■ **EXERCISE REQUIREMENTS**
Starting with the line that contains "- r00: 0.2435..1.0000" and stopping after the line that contains "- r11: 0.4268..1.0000", return each line below exactly as written, with no others.
*** Begin section ***
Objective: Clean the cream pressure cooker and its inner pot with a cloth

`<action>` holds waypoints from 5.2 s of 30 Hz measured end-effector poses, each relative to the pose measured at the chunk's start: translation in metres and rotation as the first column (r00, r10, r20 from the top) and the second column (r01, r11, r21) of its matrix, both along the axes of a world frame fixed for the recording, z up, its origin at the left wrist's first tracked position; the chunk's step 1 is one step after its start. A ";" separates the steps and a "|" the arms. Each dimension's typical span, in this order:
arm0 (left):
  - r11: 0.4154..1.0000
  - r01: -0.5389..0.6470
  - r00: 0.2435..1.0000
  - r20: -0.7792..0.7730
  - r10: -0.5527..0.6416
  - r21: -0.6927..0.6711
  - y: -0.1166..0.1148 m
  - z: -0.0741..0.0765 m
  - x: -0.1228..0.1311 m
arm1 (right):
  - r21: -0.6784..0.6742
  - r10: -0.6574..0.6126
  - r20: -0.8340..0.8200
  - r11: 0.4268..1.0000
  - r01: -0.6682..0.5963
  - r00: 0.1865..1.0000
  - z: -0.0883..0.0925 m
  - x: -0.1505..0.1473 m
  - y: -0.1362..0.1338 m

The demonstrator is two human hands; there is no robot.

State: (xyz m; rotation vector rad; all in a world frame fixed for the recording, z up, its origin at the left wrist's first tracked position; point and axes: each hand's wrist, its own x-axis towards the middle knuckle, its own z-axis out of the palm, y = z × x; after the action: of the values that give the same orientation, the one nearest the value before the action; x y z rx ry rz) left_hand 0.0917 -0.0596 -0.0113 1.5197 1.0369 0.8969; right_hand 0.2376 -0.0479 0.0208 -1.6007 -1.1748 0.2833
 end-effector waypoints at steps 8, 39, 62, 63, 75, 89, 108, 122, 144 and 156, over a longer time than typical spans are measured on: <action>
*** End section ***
■ **TASK SOLUTION**
  - r00: 0.2435..1.0000
  - r20: -0.7792..0.7730
  - r10: -0.5527..0.6416
  - r21: -0.6927..0.6711
  - y: -0.1166..0.1148 m
  - z: -0.0741..0.0765 m
  - x: -0.1228..0.1311 m
arm1 (right):
  - r21: -0.6784..0.6742
  - r10: -0.6574..0.6126
  - r20: -0.8340..0.8200
  - r11: 0.4268..1.0000

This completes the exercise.